Extracted information -
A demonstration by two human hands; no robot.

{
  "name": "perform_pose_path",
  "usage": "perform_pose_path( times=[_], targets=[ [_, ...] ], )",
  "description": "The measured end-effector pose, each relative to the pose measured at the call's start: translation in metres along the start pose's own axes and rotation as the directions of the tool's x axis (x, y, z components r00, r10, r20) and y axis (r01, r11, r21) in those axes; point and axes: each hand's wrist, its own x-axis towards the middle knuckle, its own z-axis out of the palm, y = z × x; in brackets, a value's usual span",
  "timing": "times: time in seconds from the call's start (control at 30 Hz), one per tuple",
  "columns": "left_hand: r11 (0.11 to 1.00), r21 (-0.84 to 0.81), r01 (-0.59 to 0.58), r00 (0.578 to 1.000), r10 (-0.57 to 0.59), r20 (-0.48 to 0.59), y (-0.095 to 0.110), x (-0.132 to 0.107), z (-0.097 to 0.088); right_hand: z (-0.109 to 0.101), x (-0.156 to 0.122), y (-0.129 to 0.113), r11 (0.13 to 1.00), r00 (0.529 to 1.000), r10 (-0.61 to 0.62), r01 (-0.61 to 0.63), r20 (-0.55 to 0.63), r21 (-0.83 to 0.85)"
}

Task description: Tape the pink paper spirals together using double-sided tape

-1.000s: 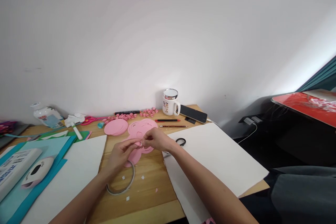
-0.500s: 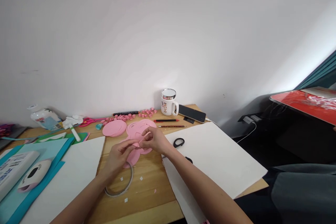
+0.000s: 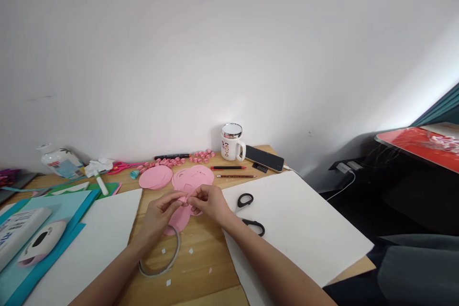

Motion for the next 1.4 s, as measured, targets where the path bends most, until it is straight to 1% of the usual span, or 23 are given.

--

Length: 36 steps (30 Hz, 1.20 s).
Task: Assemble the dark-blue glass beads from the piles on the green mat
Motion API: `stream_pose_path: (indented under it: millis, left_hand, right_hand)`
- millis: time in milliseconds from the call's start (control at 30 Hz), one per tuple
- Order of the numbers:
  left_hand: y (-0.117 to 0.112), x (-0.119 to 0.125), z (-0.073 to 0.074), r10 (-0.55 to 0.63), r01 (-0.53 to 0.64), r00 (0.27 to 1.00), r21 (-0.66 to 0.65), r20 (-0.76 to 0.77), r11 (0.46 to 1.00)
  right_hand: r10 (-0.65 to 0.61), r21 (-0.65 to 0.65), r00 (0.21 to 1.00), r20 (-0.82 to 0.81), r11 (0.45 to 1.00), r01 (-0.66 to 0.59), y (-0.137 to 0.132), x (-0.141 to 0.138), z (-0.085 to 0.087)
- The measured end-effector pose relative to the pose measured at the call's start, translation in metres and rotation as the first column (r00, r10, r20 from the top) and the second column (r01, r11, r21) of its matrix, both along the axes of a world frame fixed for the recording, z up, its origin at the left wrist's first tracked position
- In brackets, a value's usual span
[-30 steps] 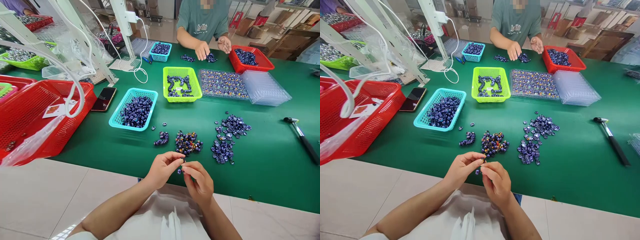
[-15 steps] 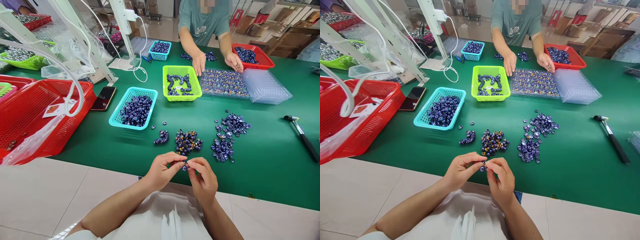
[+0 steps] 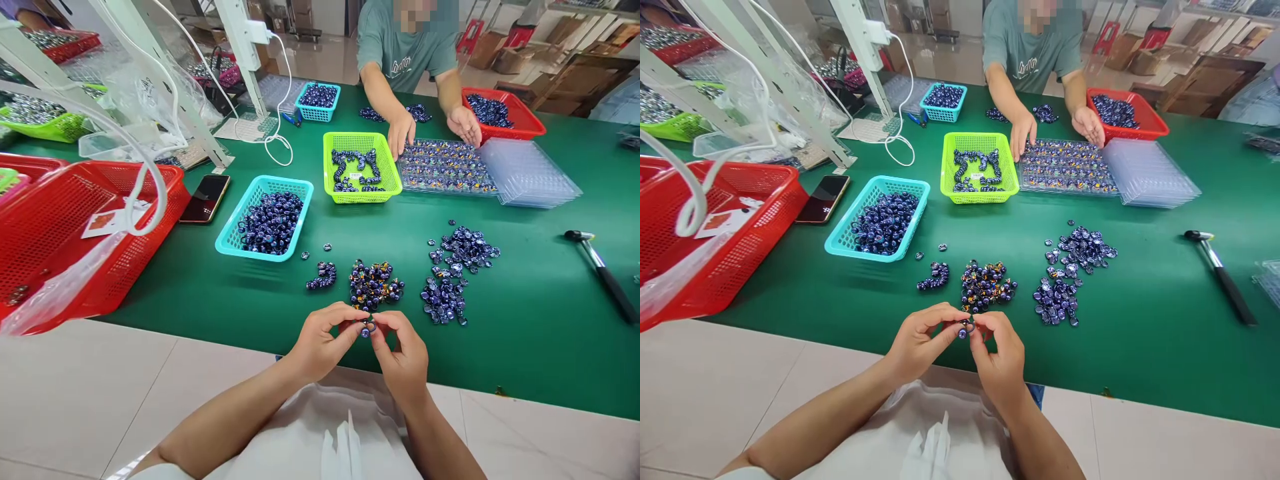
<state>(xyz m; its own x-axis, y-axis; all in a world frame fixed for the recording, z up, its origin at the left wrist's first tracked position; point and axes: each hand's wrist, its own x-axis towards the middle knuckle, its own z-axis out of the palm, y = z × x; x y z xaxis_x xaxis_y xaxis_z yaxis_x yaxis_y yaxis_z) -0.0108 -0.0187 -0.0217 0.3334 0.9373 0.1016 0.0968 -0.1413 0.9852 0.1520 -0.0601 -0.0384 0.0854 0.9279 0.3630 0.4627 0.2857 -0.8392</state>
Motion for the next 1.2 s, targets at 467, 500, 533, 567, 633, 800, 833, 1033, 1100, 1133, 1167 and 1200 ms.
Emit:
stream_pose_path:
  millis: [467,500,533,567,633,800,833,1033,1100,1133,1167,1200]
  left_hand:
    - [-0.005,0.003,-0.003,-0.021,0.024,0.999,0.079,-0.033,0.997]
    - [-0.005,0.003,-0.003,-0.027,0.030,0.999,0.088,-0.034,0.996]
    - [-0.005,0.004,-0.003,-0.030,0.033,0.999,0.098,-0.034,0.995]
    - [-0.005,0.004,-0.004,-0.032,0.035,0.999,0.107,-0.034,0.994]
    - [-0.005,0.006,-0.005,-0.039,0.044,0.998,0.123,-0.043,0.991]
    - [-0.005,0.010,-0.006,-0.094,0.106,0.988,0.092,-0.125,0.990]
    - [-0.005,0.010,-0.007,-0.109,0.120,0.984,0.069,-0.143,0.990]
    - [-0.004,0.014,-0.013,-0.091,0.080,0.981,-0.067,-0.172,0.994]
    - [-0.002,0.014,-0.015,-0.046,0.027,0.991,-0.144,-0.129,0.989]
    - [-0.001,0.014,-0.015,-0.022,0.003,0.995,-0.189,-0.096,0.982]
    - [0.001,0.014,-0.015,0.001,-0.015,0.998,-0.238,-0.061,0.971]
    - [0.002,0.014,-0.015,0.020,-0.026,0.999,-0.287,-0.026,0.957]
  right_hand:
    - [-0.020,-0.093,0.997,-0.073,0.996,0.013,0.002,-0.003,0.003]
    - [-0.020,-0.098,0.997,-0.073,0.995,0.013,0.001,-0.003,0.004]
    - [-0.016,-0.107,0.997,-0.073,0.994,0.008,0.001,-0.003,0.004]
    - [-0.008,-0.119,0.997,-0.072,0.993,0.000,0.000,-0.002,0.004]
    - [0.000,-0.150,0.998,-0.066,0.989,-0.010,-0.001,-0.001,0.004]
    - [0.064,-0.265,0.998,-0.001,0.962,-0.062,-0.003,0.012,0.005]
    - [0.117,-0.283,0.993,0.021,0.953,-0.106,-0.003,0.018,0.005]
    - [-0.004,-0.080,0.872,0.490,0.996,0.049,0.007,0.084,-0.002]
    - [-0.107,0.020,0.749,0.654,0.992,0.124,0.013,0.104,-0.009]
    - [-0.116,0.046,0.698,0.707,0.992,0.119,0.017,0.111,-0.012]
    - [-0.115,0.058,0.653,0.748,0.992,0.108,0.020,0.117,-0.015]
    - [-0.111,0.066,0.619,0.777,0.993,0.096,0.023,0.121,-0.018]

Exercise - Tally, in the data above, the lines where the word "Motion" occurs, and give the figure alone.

Response - 3